A central prediction of evolutionary theory is that energy invested into reproduction comes at the expense of somatic maintenance and repair, accelerating biological aging. Supporting this prediction are findings that high fertility among women predicts shorter lifespan and poorer health later in life. However, biological aging is thought to begin before age-related health declines, limiting the applicability of morbidity and mortality for studying the aging process earlier in life. Here, we examine the relationship between reproductive history and biological aging in a sample of young (20 to 22yo) men and women from the Cebu Longitudinal Health and Nutrition Survey, located in the Philippines (n = 1,735).

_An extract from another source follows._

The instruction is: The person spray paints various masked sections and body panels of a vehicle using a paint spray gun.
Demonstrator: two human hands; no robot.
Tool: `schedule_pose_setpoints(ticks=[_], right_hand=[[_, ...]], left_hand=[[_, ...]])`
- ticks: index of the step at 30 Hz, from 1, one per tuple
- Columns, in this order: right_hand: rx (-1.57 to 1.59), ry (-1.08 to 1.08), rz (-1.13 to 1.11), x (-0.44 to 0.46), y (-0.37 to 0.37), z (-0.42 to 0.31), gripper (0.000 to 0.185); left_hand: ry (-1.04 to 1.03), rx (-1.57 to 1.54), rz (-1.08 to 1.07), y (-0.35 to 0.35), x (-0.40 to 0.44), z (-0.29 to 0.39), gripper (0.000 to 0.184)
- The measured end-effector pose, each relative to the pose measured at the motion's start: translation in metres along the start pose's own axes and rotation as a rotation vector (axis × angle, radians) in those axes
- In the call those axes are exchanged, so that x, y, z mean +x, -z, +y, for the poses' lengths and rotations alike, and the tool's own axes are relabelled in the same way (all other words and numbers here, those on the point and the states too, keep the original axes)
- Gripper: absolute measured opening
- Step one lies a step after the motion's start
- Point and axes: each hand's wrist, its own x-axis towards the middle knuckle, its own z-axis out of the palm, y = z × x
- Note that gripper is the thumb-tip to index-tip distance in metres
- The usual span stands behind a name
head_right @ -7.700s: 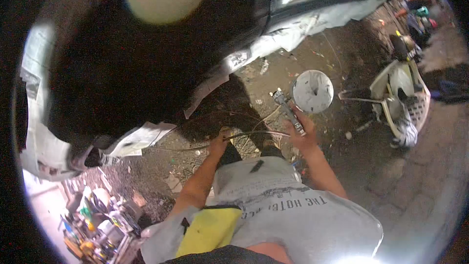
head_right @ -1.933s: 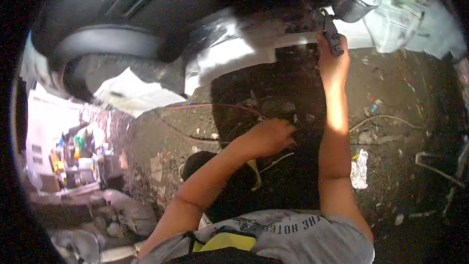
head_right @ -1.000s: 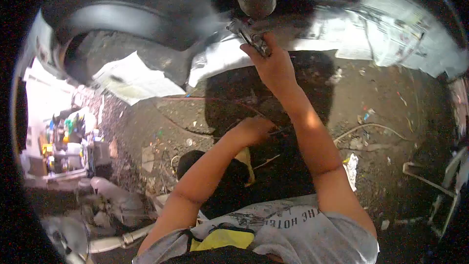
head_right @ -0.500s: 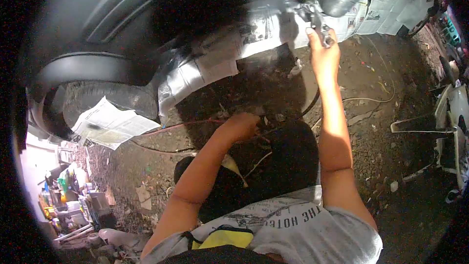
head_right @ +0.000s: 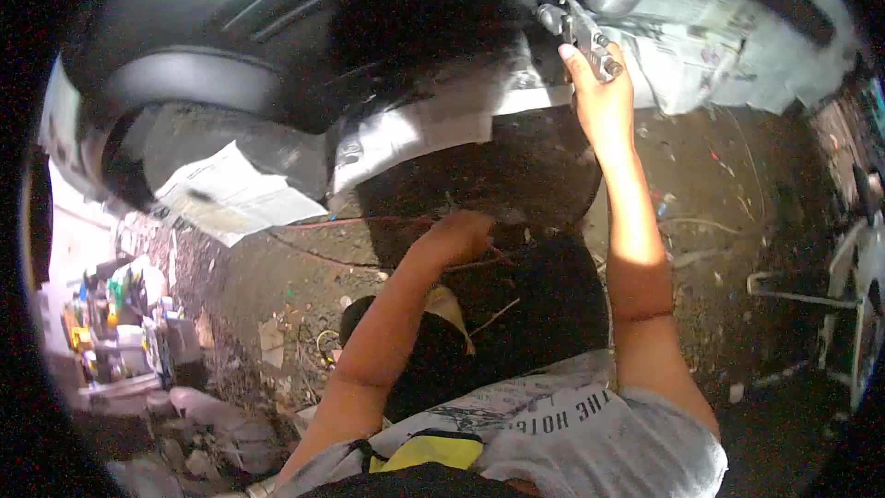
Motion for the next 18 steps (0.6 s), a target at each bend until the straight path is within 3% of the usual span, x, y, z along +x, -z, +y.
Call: schedule_pose_setpoints(ticks=[4, 6, 10, 13, 16, 18], right_hand=[[0.109, -0.107, -0.268, -0.01, -0.06, -0.017, 0.029], [0.121, -0.018, -0.332, -0.019, -0.095, -0.012, 0.04], [0.173, -0.05, -0.353, -0.063, -0.161, -0.028, 0.048], [0.137, 0.218, -0.543, -0.086, -0.183, -0.065, 0.051], [0.078, 0.123, -0.748, -0.1, -0.195, -0.085, 0.054], [0.13, 0.131, -0.742, -0.1, -0.196, -0.088, 0.055]], left_hand=[[0.112, -0.003, 0.077, -0.008, -0.01, -0.019, 0.024], [0.156, -0.002, 0.078, -0.006, -0.022, -0.027, 0.024], [0.192, -0.019, 0.034, -0.004, -0.039, -0.041, 0.025], [0.213, -0.033, 0.027, -0.008, -0.042, -0.05, 0.025], [0.212, -0.07, 0.103, -0.021, -0.038, -0.061, 0.026], [0.213, -0.069, 0.136, -0.017, -0.041, -0.058, 0.026]])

We quantify biological aging using six measures, collectively known as epigenetic clocks, reflecting various facets of cellular aging, health, and mortality risk. In a subset of women, we test whether longitudinal changes in gravidity between young and early–middle adulthood (25 to 31yo) are associated with changes in epigenetic aging during that time. Cross-sectionally, gravidity was associated with all six measures of accelerated epigenetic aging in women (n = 825). Furthermore, longitudinal increases in gravidity were linked to accelerated epigenetic aging in two epigenetic clocks (n = 331). In contrast, the number of pregnancies a man reported fathering was not associated with epigenetic aging among same-aged cohort men (n = 910). These effects were robust to socioecological, environmental, and immunological factors, consistent with the hypothesis that pregnancy accelerates biological aging and that these effects can be detected in young women in a high-fertility context.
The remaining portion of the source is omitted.